Targeting strategy and molecular analysis of recombinant embryonic stem cells and rodless plectin mice. (A) Partial plectin gene structure, targeting construct, and different plectin mutant alleles. Gray boxes represent coding exons; gray and black triangles mark loxP and frt sites, respectively. Shown are the locations of the outermost 5′ and 3′ restriction sites used to generate the targeting construct and of the BglII and XbaI cleavage sites. The positions of the hybridization probe used for Southern blotting and the primers (arrows) used for the analysis of the different mutant alleles by PCR are indicated below the wild-type plectin allele. Dotted lines indicate the FLPe- and Cre-specific recombination events. (B) Southern blot analysis of four independently targeted ES cell clones. ES cell DNA was digested with XbaI (bold), subjected to agarose gel electrophoresis, and transferred to nitrocellulose. The 14.6 and 11.3-kb fragments corresponding to wild-type and floxed (puroΔtk) alleles, respectively, were detected by hybridization with a radiolabeled plectin genomic probe.

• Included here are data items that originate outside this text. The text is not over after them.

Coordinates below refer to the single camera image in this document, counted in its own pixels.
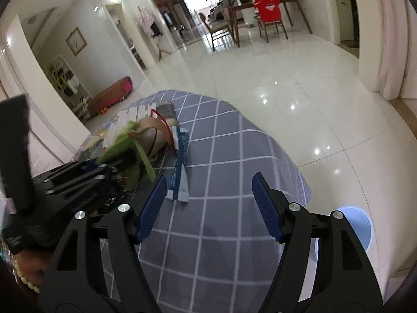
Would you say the green shredded wrapper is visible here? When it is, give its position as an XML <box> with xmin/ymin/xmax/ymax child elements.
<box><xmin>97</xmin><ymin>122</ymin><xmax>156</xmax><ymax>191</ymax></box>

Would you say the brown paper bag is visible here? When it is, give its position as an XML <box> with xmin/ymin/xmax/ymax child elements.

The asterisk indicates the product of a partially digested wild-type allele. (C) PCR analysis of genomic DNA from wild-type, rodless plectin, and heterozygous mice using primers P1–P3. (D) Western blot analysis for the presence of full-length (FL) and rodless (RL) plectin in skeletal muscle tissue lysates from wild-type, rodless plectin, and heterozygous mice. (E) Western blot analysis of cell lysates from keratinocyte clones expressing full-length (OC1, clone 12) or rodless (clones 1 and 5) plectin. Different plectin antibodies recognizing epitopes outside (E398P) or within (10F6) the rod domain were used. Actin levels served as a loading control.